**TASK REQUIREMENTS**: Check the records below for the word "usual" and state how many lines contain it, replying with the number only.

(Items from a data source)
--
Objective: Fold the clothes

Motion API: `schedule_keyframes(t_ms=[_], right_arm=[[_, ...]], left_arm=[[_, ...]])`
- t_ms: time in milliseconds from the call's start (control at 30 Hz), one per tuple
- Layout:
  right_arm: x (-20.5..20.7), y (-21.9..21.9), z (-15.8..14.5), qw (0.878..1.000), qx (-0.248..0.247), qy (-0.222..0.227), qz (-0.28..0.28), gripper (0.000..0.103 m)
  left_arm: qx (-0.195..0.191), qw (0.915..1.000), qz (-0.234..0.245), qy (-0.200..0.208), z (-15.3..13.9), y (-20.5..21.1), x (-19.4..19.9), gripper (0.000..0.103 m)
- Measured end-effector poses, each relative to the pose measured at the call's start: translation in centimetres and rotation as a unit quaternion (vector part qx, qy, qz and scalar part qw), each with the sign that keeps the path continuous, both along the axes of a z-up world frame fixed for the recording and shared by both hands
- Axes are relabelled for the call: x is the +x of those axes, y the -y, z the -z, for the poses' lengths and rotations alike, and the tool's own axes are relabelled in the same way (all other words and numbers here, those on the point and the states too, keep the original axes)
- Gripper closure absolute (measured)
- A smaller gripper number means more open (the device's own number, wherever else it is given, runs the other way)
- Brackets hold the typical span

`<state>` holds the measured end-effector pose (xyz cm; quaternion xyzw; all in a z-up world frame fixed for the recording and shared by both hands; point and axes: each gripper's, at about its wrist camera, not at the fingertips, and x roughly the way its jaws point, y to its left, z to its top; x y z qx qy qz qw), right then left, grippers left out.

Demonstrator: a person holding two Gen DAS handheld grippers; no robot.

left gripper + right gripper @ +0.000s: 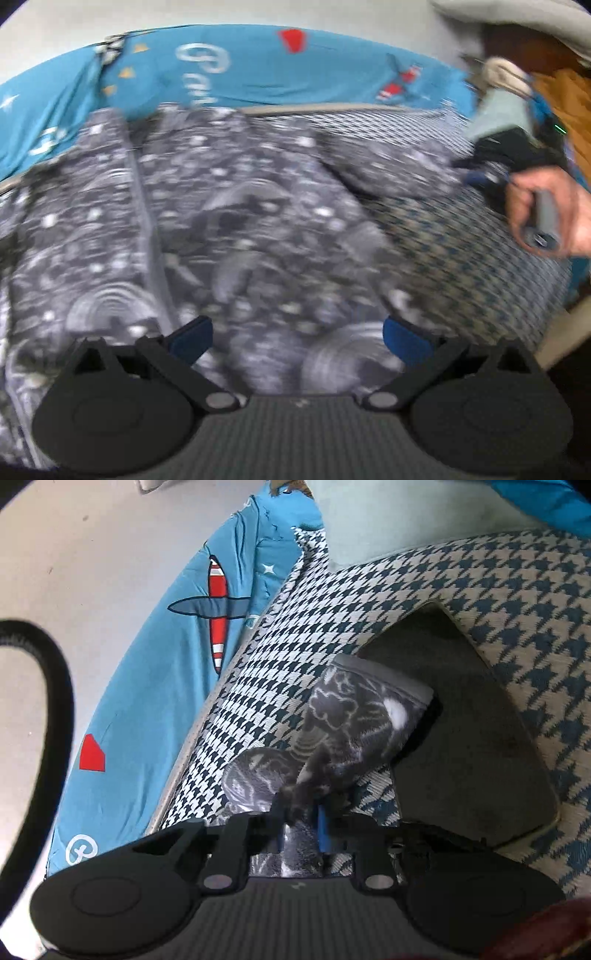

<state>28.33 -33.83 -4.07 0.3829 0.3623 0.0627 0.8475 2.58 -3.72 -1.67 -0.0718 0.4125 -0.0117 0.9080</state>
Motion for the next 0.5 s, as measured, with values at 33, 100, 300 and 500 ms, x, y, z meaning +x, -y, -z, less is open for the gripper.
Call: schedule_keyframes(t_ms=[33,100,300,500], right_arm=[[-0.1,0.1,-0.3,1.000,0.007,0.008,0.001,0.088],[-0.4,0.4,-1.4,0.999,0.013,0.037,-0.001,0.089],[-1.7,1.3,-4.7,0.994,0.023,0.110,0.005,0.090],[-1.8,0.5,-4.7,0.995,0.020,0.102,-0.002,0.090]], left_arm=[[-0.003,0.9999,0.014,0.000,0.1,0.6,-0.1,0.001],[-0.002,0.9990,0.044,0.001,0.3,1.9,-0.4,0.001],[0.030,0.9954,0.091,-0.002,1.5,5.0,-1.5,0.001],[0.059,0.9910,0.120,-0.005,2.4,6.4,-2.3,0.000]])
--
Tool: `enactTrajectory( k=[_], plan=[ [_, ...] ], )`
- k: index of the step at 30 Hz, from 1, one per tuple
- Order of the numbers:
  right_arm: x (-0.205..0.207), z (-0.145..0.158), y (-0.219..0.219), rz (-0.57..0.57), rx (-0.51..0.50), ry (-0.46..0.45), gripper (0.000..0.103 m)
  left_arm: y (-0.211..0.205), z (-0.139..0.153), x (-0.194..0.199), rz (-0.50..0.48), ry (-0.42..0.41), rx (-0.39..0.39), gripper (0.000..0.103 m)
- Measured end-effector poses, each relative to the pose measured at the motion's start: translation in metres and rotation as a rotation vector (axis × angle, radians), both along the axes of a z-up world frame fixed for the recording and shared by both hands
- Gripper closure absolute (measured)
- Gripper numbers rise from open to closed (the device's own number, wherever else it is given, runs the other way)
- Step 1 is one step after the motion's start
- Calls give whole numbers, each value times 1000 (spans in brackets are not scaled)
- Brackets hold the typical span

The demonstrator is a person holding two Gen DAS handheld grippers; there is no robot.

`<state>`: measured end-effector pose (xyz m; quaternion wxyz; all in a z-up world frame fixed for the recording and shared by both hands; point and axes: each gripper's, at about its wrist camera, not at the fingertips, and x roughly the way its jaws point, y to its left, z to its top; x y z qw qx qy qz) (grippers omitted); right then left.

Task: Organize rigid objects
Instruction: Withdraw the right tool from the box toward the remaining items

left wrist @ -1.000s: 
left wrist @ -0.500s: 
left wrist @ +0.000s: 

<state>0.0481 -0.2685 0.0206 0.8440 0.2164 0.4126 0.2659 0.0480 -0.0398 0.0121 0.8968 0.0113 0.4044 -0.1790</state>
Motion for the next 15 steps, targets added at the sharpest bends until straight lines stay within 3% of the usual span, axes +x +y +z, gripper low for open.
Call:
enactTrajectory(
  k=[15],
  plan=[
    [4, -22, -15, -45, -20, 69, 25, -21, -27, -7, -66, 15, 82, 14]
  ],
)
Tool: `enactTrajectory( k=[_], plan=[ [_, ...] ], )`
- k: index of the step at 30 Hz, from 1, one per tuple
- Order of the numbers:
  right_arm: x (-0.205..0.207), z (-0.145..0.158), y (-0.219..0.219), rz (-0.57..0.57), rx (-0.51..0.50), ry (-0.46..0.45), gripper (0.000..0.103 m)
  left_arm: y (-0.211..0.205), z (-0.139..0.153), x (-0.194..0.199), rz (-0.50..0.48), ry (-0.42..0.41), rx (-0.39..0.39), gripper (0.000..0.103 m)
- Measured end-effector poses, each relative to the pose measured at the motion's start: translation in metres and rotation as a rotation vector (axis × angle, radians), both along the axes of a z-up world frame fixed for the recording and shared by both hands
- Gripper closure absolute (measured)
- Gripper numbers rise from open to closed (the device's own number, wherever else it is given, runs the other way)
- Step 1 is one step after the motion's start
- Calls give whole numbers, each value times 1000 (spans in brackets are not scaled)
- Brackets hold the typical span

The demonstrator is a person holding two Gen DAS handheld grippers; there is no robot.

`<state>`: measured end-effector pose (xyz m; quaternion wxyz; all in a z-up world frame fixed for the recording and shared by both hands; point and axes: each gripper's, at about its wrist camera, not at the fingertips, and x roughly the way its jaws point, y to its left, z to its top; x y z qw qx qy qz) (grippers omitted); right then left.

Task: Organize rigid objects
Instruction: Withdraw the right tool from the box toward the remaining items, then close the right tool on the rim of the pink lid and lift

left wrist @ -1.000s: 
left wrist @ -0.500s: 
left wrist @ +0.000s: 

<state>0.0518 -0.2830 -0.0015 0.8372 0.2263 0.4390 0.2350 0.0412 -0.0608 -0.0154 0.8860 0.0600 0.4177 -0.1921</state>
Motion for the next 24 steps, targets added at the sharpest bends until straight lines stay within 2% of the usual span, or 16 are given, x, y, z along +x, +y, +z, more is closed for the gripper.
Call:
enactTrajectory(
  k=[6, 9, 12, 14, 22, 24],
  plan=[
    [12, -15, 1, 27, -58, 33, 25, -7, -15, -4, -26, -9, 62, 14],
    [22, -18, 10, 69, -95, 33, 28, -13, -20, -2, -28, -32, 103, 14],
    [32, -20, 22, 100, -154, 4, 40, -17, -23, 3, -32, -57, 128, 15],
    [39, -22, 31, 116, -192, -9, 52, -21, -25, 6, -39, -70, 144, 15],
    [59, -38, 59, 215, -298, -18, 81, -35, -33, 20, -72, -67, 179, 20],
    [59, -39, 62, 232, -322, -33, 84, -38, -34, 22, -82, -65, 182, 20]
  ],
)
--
**TASK ANSWER**: 2